Each of us here also has a story about this place, about this community. We can go out into the places we work and live and tell people about the things God is doing right here every Sunday at 5:00. We have a story to tell about a place where Tyler, Bryon and Drew are often the ones to greet you at the door. A story of a place where Kelly will greet everybody with a hug. A place where we all have surrogate grandparents named Stew and Ruth, and everybody has an adopted mom named Mama June. We have a story of how God can take an accountant, an eye doctor and a trained opera singer to make some of the most inspirational and powerful music. We have a story here that is too good not to tell! 

The roll call continues. It is a call to go out into the world and let the light and love of God shine in us and through us. We are called to change the world. Julie Work. Jeff Livesay. Wendy Champoux. Bob McGregor. Bridget Nelson. Alexa Frye. Ron Reynolds.

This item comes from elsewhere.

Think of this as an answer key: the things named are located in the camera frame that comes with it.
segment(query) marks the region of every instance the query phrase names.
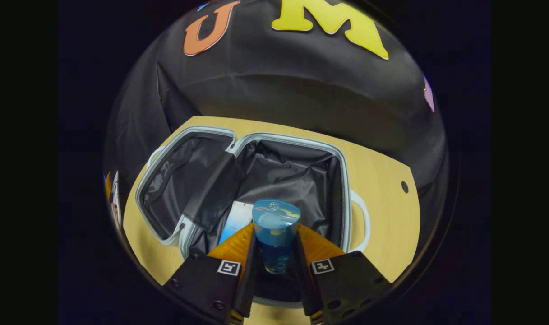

Jeff Nelson. “Will any of you be checking any baggage?” No, we already have everything we need. 

 


Note: This sermon was preceded by a drama entitled “Baggage Claim.” In it, two characters meet in a waiting room. They strike up a conversation and soon we realize that they are in the waiting room of heaven. One of the characters has a bag full of his accomplishments. The other comes empty-handed. The drama drives home the idea that, at the end of day, God requires our lives, not our works. 

I was also aided by Brain McCleran’s book, More Ready than You Know. McCleran is the one of the leaders in the “emerging church” movement, a movement that is helping the church understand its place in the postmodern world. I am just picking up his book, Finding Faith, and finding it very interesting and insightful. Don’t be surprised if you find it being quoted in future sermons.